A different take on the oil spill

Corporate risk management in America changed from the need to protect the company to the need to protect the executives and Wall Street. The problem with this change, which took place during the 1980s, is that in the end everyone loses, especially the nation. BP may be a British company, but it has many subsidiaries here and is quoted on the U.S. stock exchange. It is an oil company, one of the Big 5, and anything they do reflects well or badly on the other companies: especially poorly when there is a disaster.

When PanAm went bust, it was not the Lockerbie disaster that caused their demise. It was corporate mismanagement of a situation caused by terrorists, poor PR and, above all, a seeming disdain for the passengers and those killed on the ground over the interests of the company.

PanAm’s top executives all had golden parachutes. The head of PR took his $8 million ’chute in 1987 and swanned off to retirement in Bermuda. What did he care if management left the sinking ship (which they had piloted onto the rocks)? What did any of the directors care if the pension fund of employees was raided to fill the financial void for the Wall Street honchos?

BP is going bust. The management there is to blame. They may not go bust today or tomorrow, and they certainly have plenty of assets (in banks and underground oil), but they also have huge liabilities brought about by the incompetency of the upper management. Seeing the three oilmen testifying before Congress reminded me of the Three Stooges — it was his fault, no it was his, no it was the first guy’s fault — slap, smack, bop, yada yada yada. They have no clue.

It doesn’t matter if, by the time this makes it to print, they have capped the leaking oil (let’s hope). What matters is that upper management is so out of touch with reality, they are so cushioned, so coddled, they have no perspective left for the little things that can bring down a company, no exposure to the minutiae that needs to be cared for to preserve the company, jobs and profits. In short, they are outsiders in their own company.

Let’s take just one person there, CEO Tony Hayward. He’s a nice man, honest but made myopic by his lifestyle and money. Announced in March this year, his BP payment is considered small, just over $6 million, up 41percent from the year before.

OK, let’s make believe this sounds pretty good to you and you’d like to be a CEO. Now what you should remember is that this is a 12-hour-a-day job, six days a week. In return, you get stock options (discounted shares, sometimes 20 percent of real cost), 24-hour-a-day servants at your beck and call, drivers, secretaries, assistants, private planes, limos, food, unlimited restaurant expenses, never having to stand in line anywhere (including the DMV — think of it!), no public transportation ever and full living accommodation expenses (apartments, housing allowances, moving fees, red carpet service). In short, you are the company’s baby and they breastfeed you anything you need to keep you working and happy.

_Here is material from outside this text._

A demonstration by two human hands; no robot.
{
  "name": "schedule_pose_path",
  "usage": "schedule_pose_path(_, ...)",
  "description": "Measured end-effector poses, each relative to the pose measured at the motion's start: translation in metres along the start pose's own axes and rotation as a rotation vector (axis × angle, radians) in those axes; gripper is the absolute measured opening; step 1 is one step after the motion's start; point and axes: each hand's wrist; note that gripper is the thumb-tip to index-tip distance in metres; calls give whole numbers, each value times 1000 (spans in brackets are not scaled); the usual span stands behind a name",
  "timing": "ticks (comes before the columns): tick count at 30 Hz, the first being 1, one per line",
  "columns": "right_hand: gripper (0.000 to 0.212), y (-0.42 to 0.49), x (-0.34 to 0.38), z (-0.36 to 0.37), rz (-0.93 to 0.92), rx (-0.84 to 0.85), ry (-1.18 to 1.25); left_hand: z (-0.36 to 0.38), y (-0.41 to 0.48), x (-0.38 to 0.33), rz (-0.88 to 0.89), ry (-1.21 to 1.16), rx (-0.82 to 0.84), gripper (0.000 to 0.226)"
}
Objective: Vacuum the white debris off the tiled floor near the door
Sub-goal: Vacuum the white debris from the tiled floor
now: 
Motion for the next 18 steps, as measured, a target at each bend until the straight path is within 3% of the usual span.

So, what do you do with that money anyway? Assuming 40 percent tax (well, we know that’s not true, but let’s assume), you still have $720 to spend for every waking hour of every day, 52 weeks a year. That’s $70,000 a week. Gee, you have to wait three weeks to buy a Bentley. But why buy a Bentley when you have a BP limo anyway? And a private plane? Nope, don’t need one of those, either. How about a house? But why, when you have company accommodation?

And what about the stock options? Given to you on Jan. 31, you could cash them in the next day and make another couple of tens of millions. So what if you have to pay the government capital gains taxes? It’s all profit, not really salary, the way we consider payday.

So, how does Hayward ever get to know about, care about, his company drilling the ocean floor, 5,000 feet down with blow-out equipment only rated (certified) to 1,500 feet? How does he get to care or know about the drilling company, Transocean, a company they hired to drill a BP well, flying a BP flag with no BP employees to report to him? Why would he instruct BP to care about an oil spill except to somehow recover the oil wellhead, recapture the oil, maximize profits?

If it all goes sour, he’ll have his money, he’ll have a golden parachute and he can retire. There is no incentive, there is no reality check to manage the risk of such disasters until after they happen. Then their answer is to guess, unplanned errors piling on top of one another, while they continue their lifestyle. They are totally insulated, unprepared, totally immune to any consequence except, perhaps, a stoppage of salary if they are fired.

The problem with the Gulf oil spill, perhaps the worst ever anywhere, is that it was preventable, yes, but not preventable at all with no real risk management in place in American business any more — none in place that is beyond risk managing the safety of the executives.

Peter Riva, formerly of Amenia Union, lives in New Mexico.